> What is expected:
Locate "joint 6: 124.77" in the data below, then output the line it is on and all following lines through the last, word for word. Skip any pictures.

> Data excerpt:
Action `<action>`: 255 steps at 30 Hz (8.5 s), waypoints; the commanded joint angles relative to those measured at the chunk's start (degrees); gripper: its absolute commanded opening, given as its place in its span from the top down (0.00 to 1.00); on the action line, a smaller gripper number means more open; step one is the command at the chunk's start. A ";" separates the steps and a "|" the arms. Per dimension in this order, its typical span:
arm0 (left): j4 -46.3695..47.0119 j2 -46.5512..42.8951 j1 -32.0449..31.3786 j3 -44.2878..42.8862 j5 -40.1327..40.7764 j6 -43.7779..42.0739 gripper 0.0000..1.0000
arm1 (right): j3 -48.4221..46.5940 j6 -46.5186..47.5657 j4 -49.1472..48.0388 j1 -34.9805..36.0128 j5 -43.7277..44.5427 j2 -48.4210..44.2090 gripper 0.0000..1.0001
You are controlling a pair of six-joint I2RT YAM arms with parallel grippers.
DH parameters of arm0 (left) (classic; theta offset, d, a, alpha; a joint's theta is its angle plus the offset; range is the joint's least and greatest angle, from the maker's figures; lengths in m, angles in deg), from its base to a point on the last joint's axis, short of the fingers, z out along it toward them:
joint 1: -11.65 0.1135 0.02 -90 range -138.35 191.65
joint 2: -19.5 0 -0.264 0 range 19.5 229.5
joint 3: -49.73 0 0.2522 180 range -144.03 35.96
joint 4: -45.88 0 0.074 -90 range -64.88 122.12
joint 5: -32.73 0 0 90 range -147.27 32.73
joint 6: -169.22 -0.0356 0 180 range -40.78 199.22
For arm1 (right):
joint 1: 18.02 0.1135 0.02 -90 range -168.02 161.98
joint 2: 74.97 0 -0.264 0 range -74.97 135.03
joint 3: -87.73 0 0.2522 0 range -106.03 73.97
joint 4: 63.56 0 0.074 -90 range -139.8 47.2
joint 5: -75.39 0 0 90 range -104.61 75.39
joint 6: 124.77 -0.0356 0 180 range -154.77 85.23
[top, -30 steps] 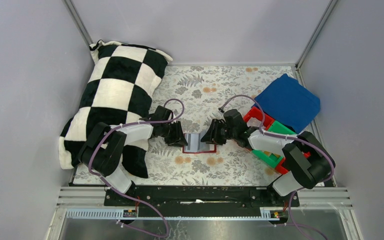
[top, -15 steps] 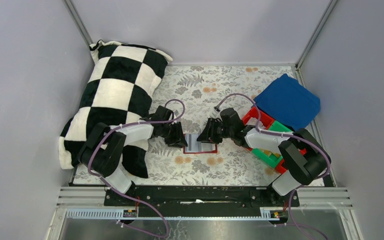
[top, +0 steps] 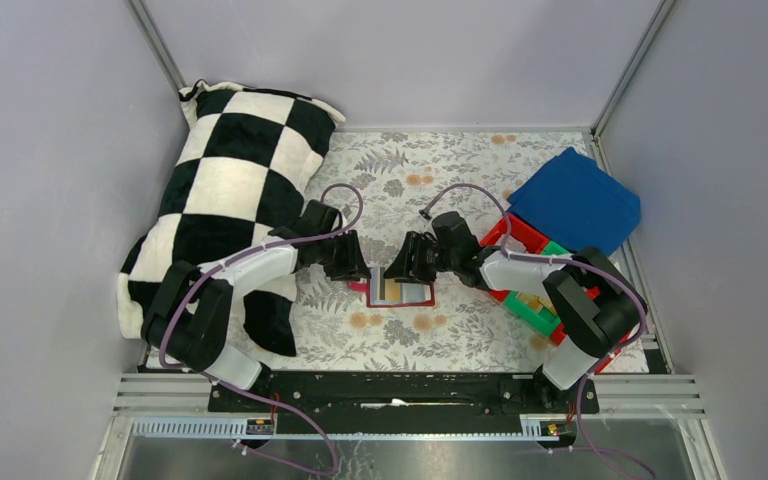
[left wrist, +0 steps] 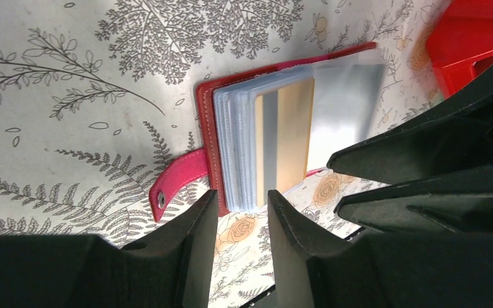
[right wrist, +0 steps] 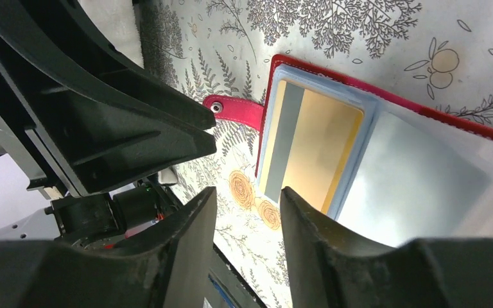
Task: Take the credit cards out of the card holder
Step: Remove the credit card from the card holder, then place the credit card in the storage box.
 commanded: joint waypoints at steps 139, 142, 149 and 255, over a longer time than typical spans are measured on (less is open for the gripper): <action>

> Completed task:
joint 6: 124.77 -0.0356 0 180 range -154.77 85.23
[top, -30 steps] 
[top, -15 steps] 
[top, +0 steps] 
[left wrist, +0 steps] 
[right wrist, +0 steps] 
Task: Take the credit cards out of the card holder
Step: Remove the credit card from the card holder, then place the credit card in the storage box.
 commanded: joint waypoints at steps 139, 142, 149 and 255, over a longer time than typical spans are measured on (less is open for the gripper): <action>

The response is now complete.